What needs to be done: Using the data below, copy every line that contains the word "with".

Dataset extract:
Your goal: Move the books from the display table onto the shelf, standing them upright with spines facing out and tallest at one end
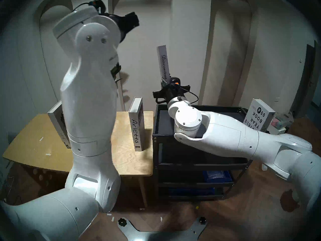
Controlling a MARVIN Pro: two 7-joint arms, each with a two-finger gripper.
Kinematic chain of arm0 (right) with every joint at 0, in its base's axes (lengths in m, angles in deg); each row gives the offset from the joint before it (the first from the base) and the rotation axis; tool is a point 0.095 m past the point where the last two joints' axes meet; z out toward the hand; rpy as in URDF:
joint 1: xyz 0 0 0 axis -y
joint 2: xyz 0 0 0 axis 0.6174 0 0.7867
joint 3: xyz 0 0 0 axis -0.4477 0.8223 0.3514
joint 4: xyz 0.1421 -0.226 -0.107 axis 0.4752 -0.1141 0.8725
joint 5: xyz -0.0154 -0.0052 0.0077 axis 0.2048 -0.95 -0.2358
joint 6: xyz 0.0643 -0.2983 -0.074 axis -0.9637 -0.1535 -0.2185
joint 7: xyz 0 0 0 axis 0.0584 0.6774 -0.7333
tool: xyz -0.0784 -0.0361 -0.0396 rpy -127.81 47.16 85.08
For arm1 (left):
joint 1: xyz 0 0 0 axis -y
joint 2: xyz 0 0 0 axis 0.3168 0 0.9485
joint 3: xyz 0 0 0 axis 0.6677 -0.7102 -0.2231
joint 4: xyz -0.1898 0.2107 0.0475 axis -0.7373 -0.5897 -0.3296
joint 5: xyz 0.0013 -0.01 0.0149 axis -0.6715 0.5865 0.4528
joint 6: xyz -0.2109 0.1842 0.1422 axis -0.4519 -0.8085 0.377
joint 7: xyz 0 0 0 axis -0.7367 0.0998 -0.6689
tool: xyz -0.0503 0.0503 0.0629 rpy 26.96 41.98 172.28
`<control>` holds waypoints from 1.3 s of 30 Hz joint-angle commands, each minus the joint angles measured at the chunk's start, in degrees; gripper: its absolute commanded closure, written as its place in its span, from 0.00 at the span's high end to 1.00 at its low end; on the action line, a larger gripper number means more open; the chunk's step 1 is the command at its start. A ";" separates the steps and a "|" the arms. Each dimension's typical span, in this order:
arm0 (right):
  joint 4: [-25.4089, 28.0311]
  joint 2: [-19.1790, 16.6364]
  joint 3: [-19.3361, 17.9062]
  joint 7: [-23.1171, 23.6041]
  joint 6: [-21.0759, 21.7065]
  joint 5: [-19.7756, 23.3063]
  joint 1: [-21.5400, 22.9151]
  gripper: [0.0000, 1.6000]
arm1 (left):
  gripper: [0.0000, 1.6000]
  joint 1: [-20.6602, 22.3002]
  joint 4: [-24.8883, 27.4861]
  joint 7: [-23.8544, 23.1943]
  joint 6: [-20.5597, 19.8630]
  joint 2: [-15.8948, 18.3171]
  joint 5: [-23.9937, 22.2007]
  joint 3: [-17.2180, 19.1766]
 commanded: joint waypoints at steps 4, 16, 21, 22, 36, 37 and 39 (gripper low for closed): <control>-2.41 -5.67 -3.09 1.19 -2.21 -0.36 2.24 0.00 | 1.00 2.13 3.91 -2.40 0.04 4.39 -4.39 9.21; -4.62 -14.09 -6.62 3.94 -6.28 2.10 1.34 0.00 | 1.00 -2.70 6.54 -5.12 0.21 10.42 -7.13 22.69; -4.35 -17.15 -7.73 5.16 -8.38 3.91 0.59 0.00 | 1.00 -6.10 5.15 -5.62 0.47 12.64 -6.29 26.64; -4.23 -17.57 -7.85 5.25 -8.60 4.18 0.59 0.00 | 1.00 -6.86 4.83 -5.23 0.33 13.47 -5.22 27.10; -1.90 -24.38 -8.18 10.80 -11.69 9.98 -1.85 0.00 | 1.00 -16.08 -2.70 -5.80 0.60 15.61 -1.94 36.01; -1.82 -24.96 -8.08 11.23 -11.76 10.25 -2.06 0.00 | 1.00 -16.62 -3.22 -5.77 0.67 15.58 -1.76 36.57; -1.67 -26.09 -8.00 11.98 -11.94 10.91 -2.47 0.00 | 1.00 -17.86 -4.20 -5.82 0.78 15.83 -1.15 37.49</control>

Solution to the exercise:
Your goal: Move the books from the display table onto the shelf, standing them upright with spines facing out and tallest at one end
Controlling a MARVIN Pro: two 7-joint arms, each with a two-finger gripper.
Kinematic chain of arm0 (right) with every joint at 0, in its base's axes (lengths in m, angles in deg); each row gives the offset from the joint before it (the first from the base) and the rotation axis; tool is a point 0.095 m past the point where the last two joints' axes meet; z out toward the hand; rpy as in URDF:

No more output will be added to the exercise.